Chen Li, Xuan Jianhua, Riggins Rebecca B, Clarke Robert, Wang Yue
Department of Electrical and Computer Engineering, Virginia Polytechnic Institute and State University, Arlington, VA, USA.
BMC Syst Biol. 2011 Oct 12;5:161. doi: 10.1186/1752-0509-5-161.
One of the major goals in gene and protein expression profiling of cancer is to identify biomarkers and build classification models for prediction of disease prognosis or treatment response. Many traditional statistical methods, based on microarray gene expression data alone and individual genes' discriminatory power, often fail to identify biologically meaningful biomarkers thus resulting in poor prediction performance across data sets. Nonetheless, the variables in multivariable classifiers should synergistically interact to produce more effective classifiers than individual biomarkers.
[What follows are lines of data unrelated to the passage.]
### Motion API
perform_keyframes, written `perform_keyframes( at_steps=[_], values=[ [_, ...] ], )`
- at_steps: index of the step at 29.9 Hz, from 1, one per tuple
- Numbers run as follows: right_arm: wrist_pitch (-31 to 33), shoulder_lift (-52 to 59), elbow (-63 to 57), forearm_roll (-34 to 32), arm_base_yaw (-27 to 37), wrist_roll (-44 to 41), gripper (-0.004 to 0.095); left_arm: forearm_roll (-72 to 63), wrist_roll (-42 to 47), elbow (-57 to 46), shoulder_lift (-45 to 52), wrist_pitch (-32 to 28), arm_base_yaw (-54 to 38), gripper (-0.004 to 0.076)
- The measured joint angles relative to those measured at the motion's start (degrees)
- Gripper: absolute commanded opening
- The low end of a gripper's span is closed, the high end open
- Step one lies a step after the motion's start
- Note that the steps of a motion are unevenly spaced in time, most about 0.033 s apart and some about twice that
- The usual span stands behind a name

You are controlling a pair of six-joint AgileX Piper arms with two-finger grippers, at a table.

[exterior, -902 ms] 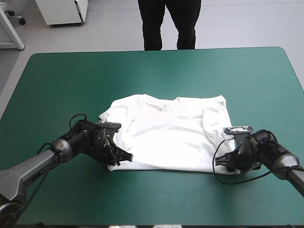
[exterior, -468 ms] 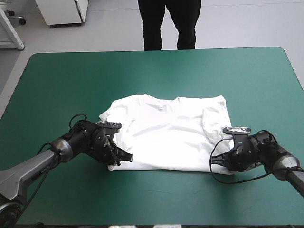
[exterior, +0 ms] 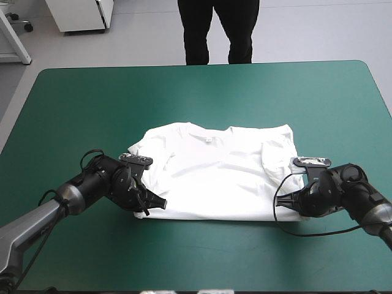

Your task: Fold the cloth

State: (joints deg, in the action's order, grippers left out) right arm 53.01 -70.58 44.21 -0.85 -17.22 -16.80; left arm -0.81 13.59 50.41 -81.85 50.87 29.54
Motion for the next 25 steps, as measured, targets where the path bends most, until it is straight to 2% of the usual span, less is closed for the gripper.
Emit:
perform_keyframes(
  at_steps=[11, 18, 25],
  values=[
    [10.52, 2.65, 11.07, 0.46, 0.00, -0.17, -0.0017, -0.01, 0.57, 4.79, 9.86, 6.14, 0.00, -0.0009],
    [11.54, 3.53, 17.58, 1.59, 0.00, -0.17, -0.0017, 0.40, 0.92, 9.80, 10.90, 8.08, 0.00, -0.0009],
    [7.63, 3.53, 21.31, -0.97, 0.00, -1.49, -0.0017, 5.09, 4.73, 11.51, 10.90, 3.57, 0.00, -0.0009]
  ],
)
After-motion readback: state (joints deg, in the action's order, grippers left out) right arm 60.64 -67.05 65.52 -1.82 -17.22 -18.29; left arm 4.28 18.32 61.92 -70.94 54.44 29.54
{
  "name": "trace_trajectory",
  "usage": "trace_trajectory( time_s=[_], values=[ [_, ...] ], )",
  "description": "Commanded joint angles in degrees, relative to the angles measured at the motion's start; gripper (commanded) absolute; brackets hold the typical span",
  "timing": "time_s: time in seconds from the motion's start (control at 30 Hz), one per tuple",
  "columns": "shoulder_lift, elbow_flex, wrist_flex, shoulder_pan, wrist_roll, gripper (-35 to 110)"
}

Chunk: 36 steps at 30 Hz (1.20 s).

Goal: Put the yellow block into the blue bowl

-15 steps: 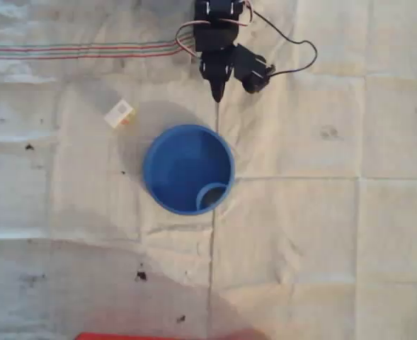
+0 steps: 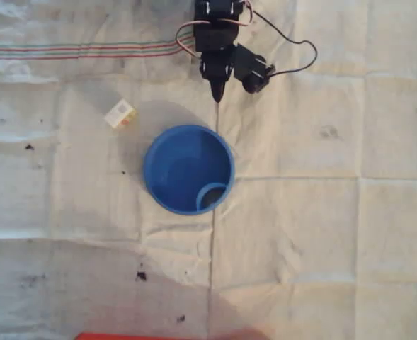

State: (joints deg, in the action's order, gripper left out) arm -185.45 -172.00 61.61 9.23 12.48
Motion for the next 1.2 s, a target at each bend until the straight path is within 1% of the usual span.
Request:
trace_trajectory(
  time_s=[0.0, 0.4, 0.53, 0.7, 0.8, 0.9, 1.17],
  values=[
    [-5.6, -6.0, -1.8, 0.1, 0.8, 0],
    [-5.6, -4.8, -2.1, -0.6, 0.2, 0],
    [-5.6, 2.0, -2.4, -0.5, 0.1, 0],
    [-5.4, 15.5, -1.7, 0.0, -1.1, 0],
    [-5.3, 21.9, -1.7, 0.0, -6.6, 0],
    [-3.9, 26.9, -1.7, -0.1, -15.3, 0],
    [13.0, 38.8, -1.5, -1.0, -40.2, 0]
  ],
)
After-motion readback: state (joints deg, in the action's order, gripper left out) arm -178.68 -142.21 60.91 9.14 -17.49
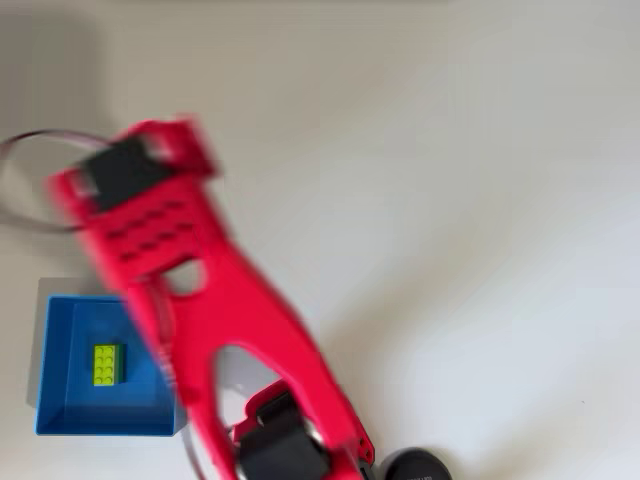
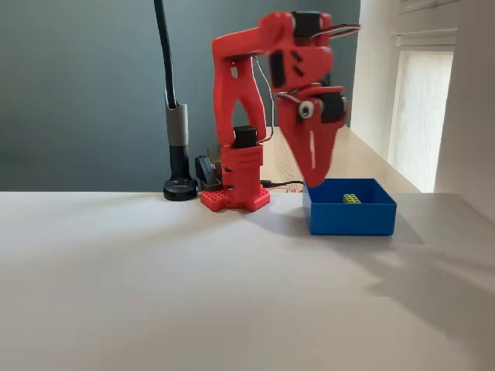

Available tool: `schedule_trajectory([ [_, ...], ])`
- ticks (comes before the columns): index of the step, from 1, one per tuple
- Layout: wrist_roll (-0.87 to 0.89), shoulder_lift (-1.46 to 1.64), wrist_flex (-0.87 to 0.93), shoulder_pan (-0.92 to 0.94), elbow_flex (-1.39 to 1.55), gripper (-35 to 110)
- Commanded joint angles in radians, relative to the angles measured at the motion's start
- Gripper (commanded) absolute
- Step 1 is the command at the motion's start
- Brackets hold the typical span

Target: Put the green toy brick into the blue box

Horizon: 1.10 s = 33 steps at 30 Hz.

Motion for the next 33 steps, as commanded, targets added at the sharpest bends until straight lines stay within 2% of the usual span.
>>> schedule_trajectory([
  [1,-0.021,0.186,-0.063,0.109,0.117,0],
  [21,0.038,0.914,-0.367,0.285,0.989,0],
  [33,0.046,1.220,-0.407,0.302,1.284,0],
])
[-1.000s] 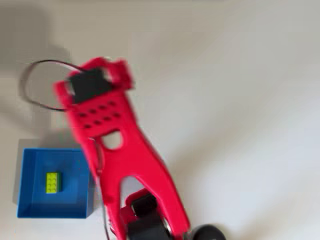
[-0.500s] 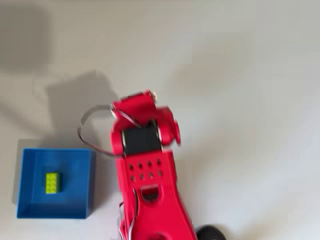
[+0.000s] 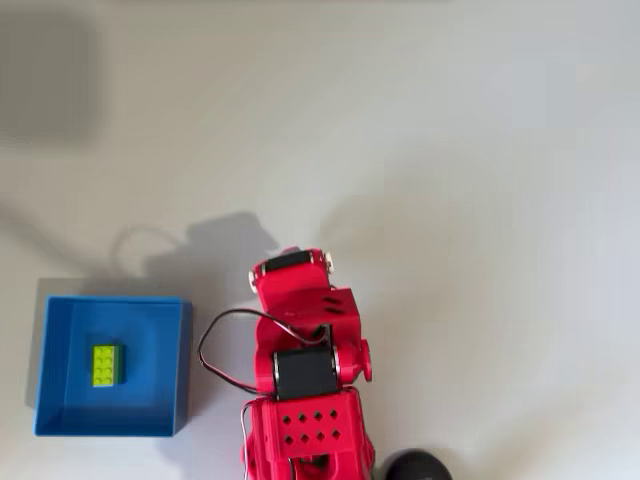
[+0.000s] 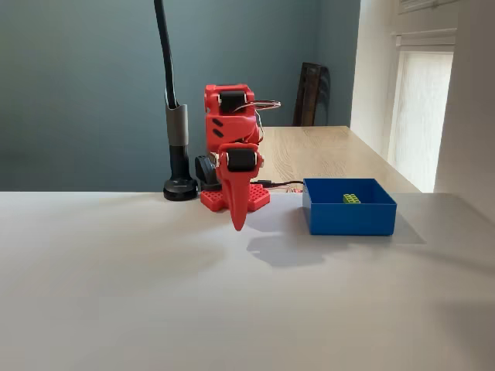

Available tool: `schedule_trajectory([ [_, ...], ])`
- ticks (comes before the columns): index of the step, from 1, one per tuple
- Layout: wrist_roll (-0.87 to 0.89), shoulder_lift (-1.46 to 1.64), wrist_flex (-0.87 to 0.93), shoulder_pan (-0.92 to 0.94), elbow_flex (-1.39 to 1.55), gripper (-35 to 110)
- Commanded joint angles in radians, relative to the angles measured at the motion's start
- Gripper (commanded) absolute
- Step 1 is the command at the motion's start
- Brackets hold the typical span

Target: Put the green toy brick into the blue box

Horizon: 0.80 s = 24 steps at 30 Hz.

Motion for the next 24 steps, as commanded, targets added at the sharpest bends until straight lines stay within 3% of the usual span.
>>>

We developed an integrated approach, namely network-constrained support vector machine (netSVM), for cancer biomarker identification with an improved prediction performance. The netSVM approach is specifically designed for network biomarker identification by integrating gene expression data and protein-protein interaction data. We first evaluated the effectiveness of netSVM using simulation studies, demonstrating its improved performance over state-of-the-art network-based methods and gene-based methods for network biomarker identification. We then applied the netSVM approach to two breast cancer data sets to identify prognostic signatures for prediction of breast cancer metastasis. The experimental results show that: (1) network biomarkers identified by netSVM are highly enriched in biological pathways associated with cancer progression; (2) prediction performance is much improved when tested across different data sets. Specifically, many genes related to apoptosis, cell cycle, and cell proliferation, which are hallmark signatures of breast cancer metastasis, were identified by the netSVM approach. More importantly, several novel hub genes, biologically important with many interactions in PPI network but often showing little change in expression as compared with their downstream genes, were also identified as network biomarkers; the genes were enriched in signaling pathways such as TGF-beta signaling pathway, MAPK signaling pathway, and JAK-STAT signaling pathway. These signaling pathways may provide new insight to the underlying mechanism of breast cancer metastasis.
We have developed a network-based approach for cancer biomarker identification, netSVM, resulting in an improved prediction performance with network biomarkers. We have applied the netSVM approach to breast cancer gene expression data to predict metastasis in patients. Network biomarkers identified by netSVM reveal potential signaling pathways associated with breast cancer metastasis, and help improve the prediction performance across independent data sets.
癌症基因和蛋白质表达谱分析的主要目标之一是识别生物标志物并构建用于预测疾病预后或治疗反应的分类模型。许多传统统计方法仅基于微阵列基因表达数据和单个基因的判别能力,常常无法识别具有生物学意义的生物标志物,从而导致跨数据集的预测性能较差。尽管如此,多变量分类器中的变量应协同相互作用,以产生比单个生物标志物更有效的分类器。
我们开发了一种综合方法,即网络约束支持向量机(netSVM),用于癌症生物标志物识别,具有改进的预测性能。netSVM方法通过整合基因表达数据和蛋白质-蛋白质相互作用数据,专门设计用于网络生物标志物识别。我们首先使用模拟研究评估了netSVM的有效性,证明其在网络生物标志物识别方面比基于网络的现有方法和基于基因的方法具有更好的性能。然后,我们将netSVM方法应用于两个乳腺癌数据集,以识别用于预测乳腺癌转移的预后特征。实验结果表明:(1)netSVM识别的网络生物标志物在与癌症进展相关的生物途径中高度富集;(2)在不同数据集上进行测试时,预测性能有了很大提高。具体而言,netSVM方法识别出许多与细胞凋亡、细胞周期和细胞增殖相关的基因,这些是乳腺癌转移的标志性特征。更重要的是,几个新的枢纽基因也被识别为网络生物标志物,这些基因在蛋白质-蛋白质相互作用网络中有许多相互作用,在生物学上很重要,但与它们的下游基因相比,表达往往变化不大;这些基因在TGF-β信号通路、MAPK信号通路和JAK-STAT信号通路等信号通路中富集。这些信号通路可能为乳腺癌转移的潜在机制提供新的见解。
我们开发了一种基于网络的癌症生物标志物识别方法netSVM,通过网络生物标志物提高了预测性能。我们已将netSVM方法应用于乳腺癌基因表达数据,以预测患者的转移情况。netSVM识别的网络生物标志物揭示了与乳腺癌转移相关的潜在信号通路,并有助于提高跨独立数据集的预测性能。